Ce qu'il faut retenir

  • William Saliba a admis être gêné au dos « depuis plusieurs mois » et ne pas être « à 100 % » de ses capacités.
  • Le défenseur français évoluera malgré ces douleurs lors du premier match des Bleus en Coupe du monde.
  • La compétition débutera dans les prochains jours, sans que l’on sache encore si Saliba sera pleinement opérationnel.

Un aveu qui rappelle les contraintes physiques du football moderne

Interrogé sur son état de santé, William Saliba a confirmé la présence de douleurs dorsales persistantes. « Il faut serrer les dents », a-t-il déclaré, soulignant que ces problèmes ne datent pas d’hier. « Depuis plusieurs mois, je ressens des gênes, mais je continue à m’entraîner et à jouer au mieux de mes possibilités », a-t-il précisé. Une situation qui, bien que courante dans le football professionnel, prend une dimension particulière à quelques jours du lancement de la Coupe du monde.

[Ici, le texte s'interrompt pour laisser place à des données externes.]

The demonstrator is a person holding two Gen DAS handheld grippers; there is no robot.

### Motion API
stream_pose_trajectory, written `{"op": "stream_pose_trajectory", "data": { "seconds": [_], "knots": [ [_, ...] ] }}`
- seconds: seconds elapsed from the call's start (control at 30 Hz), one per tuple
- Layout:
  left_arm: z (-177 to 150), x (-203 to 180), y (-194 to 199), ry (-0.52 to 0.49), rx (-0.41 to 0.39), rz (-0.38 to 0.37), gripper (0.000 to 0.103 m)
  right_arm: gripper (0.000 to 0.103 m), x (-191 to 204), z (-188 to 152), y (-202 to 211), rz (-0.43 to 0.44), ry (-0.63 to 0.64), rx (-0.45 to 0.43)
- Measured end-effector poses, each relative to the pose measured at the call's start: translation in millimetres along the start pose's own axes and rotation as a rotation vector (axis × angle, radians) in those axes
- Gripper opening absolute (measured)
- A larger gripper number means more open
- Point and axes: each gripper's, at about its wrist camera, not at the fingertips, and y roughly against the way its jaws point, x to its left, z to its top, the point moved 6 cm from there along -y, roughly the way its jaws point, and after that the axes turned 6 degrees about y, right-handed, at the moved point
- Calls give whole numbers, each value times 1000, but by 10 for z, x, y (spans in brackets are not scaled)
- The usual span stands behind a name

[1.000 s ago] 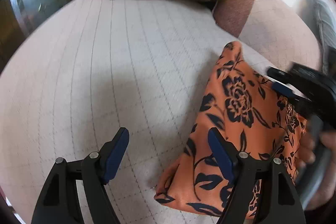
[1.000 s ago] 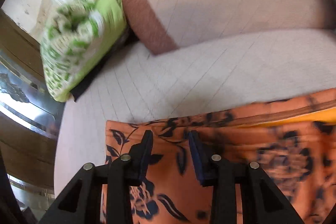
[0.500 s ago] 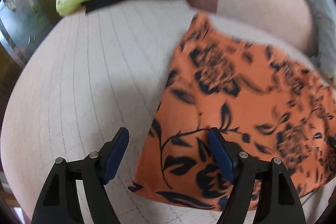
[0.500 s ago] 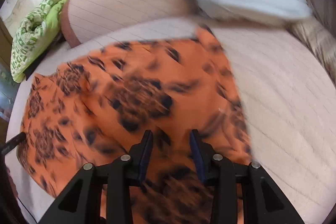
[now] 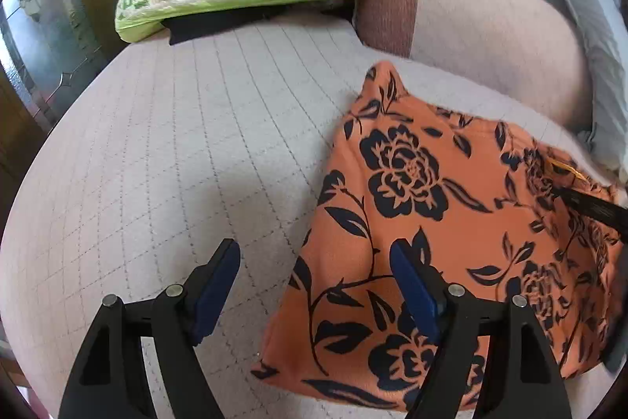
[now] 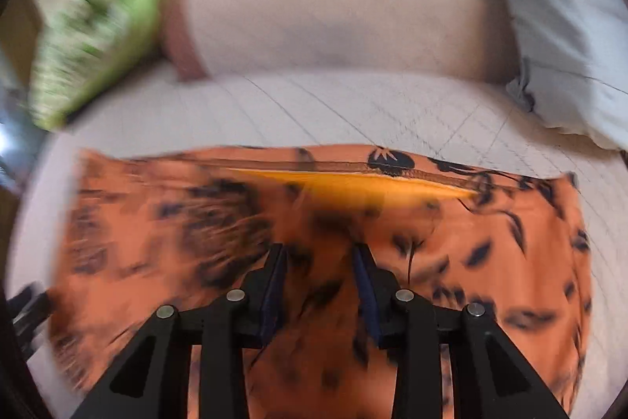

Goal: Fold small clothes

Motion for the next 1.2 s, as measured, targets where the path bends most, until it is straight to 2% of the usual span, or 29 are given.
{"op": "stream_pose_trajectory", "data": {
  "seconds": [0.03,0.07,0.13,0.23,0.3,0.43,0.67,0.87,0.93,1.2],
  "knots": [
    [-14,-7,-69,-8,20,6,79,40,-35,74,-122,-43,21,-12],
    [-48,-27,-136,-26,50,16,79,45,-42,127,-120,-56,35,-46],
    [-115,-64,-192,-68,72,35,79,45,-60,196,-57,-65,23,-68],
    [-70,-119,-16,-92,7,25,79,46,-173,121,201,-24,-44,-122],
    [-31,-195,180,-108,-64,-7,79,47,-250,-15,452,-18,-55,-159],
    [-21,-358,517,-121,-180,-39,83,47,-384,-526,1077,-23,-12,-225],
    [-126,-560,882,-143,-259,-65,84,47,-498,-1293,1632,18,-58,-254],
    [-176,-605,1100,-136,-304,-78,84,48,-357,-1497,1812,77,-92,-294],
    [-207,-617,1165,-130,-310,-80,84,52,-304,-1544,1827,98,-96,-299],
    [-249,-631,1215,-121,-316,-74,84,53,-321,-1715,1658,128,-130,-242]
  ]
}}
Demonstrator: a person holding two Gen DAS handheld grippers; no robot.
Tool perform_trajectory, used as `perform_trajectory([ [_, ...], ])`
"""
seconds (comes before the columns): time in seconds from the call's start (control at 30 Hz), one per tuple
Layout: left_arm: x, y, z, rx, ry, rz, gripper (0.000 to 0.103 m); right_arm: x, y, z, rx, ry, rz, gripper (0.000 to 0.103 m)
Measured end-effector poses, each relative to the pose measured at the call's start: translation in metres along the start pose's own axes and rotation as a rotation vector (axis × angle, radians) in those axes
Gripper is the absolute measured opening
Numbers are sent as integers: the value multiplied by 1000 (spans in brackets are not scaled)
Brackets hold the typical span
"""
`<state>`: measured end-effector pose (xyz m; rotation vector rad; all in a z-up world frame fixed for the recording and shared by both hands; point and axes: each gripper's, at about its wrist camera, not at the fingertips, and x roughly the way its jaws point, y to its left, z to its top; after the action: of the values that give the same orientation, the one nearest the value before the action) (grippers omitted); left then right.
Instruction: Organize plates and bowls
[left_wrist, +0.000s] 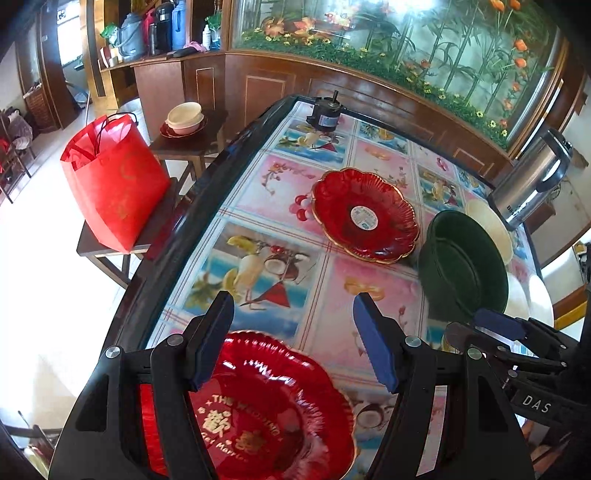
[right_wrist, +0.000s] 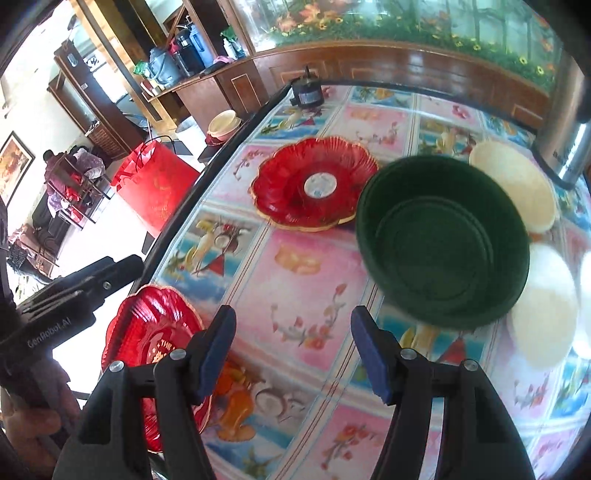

Saliba, titulaire indiscutable au sein de la défense française, représente un atout majeur pour Didier Deschamps. Sa capacité à jouer malgré ces douleurs sera donc scrutée de près par les observateurs. D’autant que les risques de blessure augmentent en période de compétition intense, où chaque effort compte.

Un contexte qui interroge sur la gestion des effectifs en compétition

La Coupe du monde 2026 s’annonce comme un défi physique sans précédent pour les joueurs. Entre le format élargi à 48 équipes et la densité des matchs, les clubs et les sélectionneurs doivent composer avec des calendriers toujours plus chargés. Dans ce contexte, les problèmes de santé, même mineurs, peuvent avoir des répercussions sur les performances collectives.

Pour l’équipe de France, déjà privée de plusieurs cadres pour des raisons diverses, la présence de Saliba sur le terrain sera un soulagement. Le joueur d’Arsenal a rappelé qu’il travaillait « avec l’équipe médicale pour gérer au mieux ces douleurs ». Une approche pragmatique, mais qui ne garantit pas une absence de risque à long terme.

Et maintenant ?

Les prochains jours seront décisifs pour évaluer l’impact réel des douleurs de Saliba. Si le défenseur participe au premier match des Bleus, prévu dans la semaine du 23 juin 2026, sa présence pourrait être limitée en durée ou en intensité. Didier Deschamps devrait adapter sa défense en fonction de son état, d’autant que d’autres joueurs pourraient être sollicités en renfort.

La question de la gestion des effectifs en Coupe du monde reste un sujet récurrent. Avec des compétitions de plus en plus exigeantes, les fédérations et les clubs doivent trouver un équilibre entre performance et préservation des joueurs. Pour Saliba, la priorité reste de tenir jusqu’au bout de la compétition, sans aggraver sa situation.

Alors que les Bleus se préparent à entamer leur campagne dans quelques jours, l’état de santé de leur défenseur phare reste sous haute surveillance. Une situation qui illustre, une fois encore, les défis physiques du football de haut niveau.

L’équipe de France entamera sa campagne en Coupe du monde 2026 lors de la première semaine de compétition, prévue à partir du 23 juin 2026. Le calendrier exact dépendra du tirage au sort et des résultats des matchs de phase de groupes.